#### Work order:
Go through the material and copy each line in which the word "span" shows up.
━━━━━━━━
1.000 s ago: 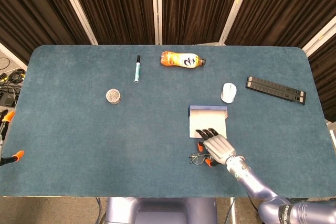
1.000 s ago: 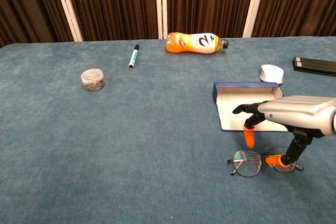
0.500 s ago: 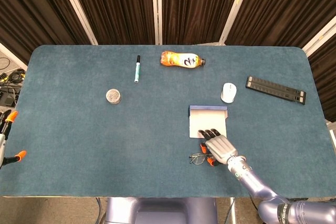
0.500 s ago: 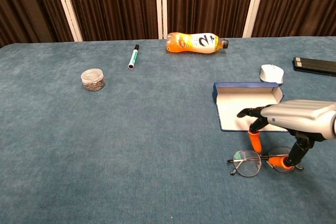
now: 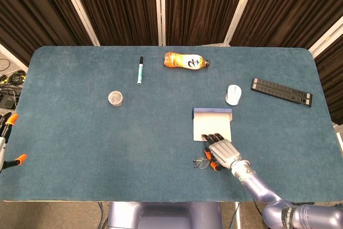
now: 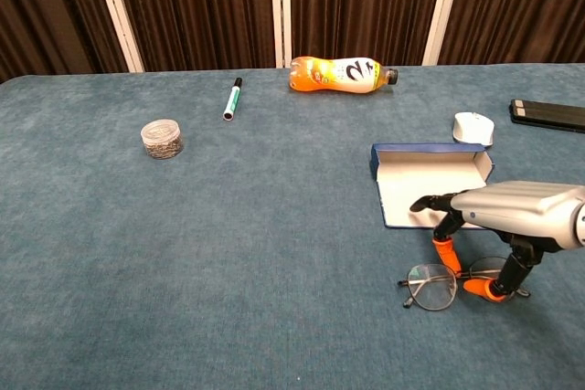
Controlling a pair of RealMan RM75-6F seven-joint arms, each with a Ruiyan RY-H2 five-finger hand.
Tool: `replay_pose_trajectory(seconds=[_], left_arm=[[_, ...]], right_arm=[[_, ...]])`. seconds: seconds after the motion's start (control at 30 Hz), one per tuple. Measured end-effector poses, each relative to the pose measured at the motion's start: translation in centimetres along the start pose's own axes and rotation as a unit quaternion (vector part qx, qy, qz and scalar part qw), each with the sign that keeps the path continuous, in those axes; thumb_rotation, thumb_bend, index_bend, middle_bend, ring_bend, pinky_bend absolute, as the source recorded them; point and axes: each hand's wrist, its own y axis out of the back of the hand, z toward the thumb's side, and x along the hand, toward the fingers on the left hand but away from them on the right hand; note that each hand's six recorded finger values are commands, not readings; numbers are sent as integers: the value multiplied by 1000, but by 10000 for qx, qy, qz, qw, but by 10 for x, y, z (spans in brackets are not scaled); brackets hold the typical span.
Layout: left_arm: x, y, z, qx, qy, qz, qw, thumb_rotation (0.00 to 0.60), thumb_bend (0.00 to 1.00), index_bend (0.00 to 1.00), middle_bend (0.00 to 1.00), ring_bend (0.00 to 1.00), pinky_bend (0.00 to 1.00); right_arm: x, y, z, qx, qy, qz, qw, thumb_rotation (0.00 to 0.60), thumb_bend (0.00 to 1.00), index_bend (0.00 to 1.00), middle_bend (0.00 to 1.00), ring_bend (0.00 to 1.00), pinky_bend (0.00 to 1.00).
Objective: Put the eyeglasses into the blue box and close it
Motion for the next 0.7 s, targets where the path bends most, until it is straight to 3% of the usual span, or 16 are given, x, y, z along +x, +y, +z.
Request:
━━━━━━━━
#### Written answer:
Tool: `replay_pose_trajectory(seconds=[_], left_arm=[[_, ...]], right_arm=[[_, ...]])`. seconds: seconds after the motion's start (control at 30 Hz), one per tuple. Measured end-effector poses, each relative to the pose measured at the motion's start: translation in centimetres along the start pose's own axes and rotation as a unit quaternion (vector part qx, qy, qz and scalar part qw), each with the sign that keeps the path continuous, in those axes; thumb_rotation, thumb_bend, index_bend, middle_bend, ring_bend, pinky_bend absolute, as the source recorded them; point and axes: each hand's wrist, its own y axis out of the back of the hand, z toward the thumb's side, and x along the hand, toward the fingers on the left hand but away from them on the right hand; note that each hand's six recorded finger values are commands, not readings; numbers are sent as integers: the value multiplied by 1000, but by 10000 for qx, qy, qz, qw, but by 10 for x, y, z (spans in brackets are not scaled); brackets hold the typical span.
Motion for the next 0.7 s, targets where the path bends most, until it is straight to 3% of the usual span, or 16 are given, x, y, z along +x, +y, +z.

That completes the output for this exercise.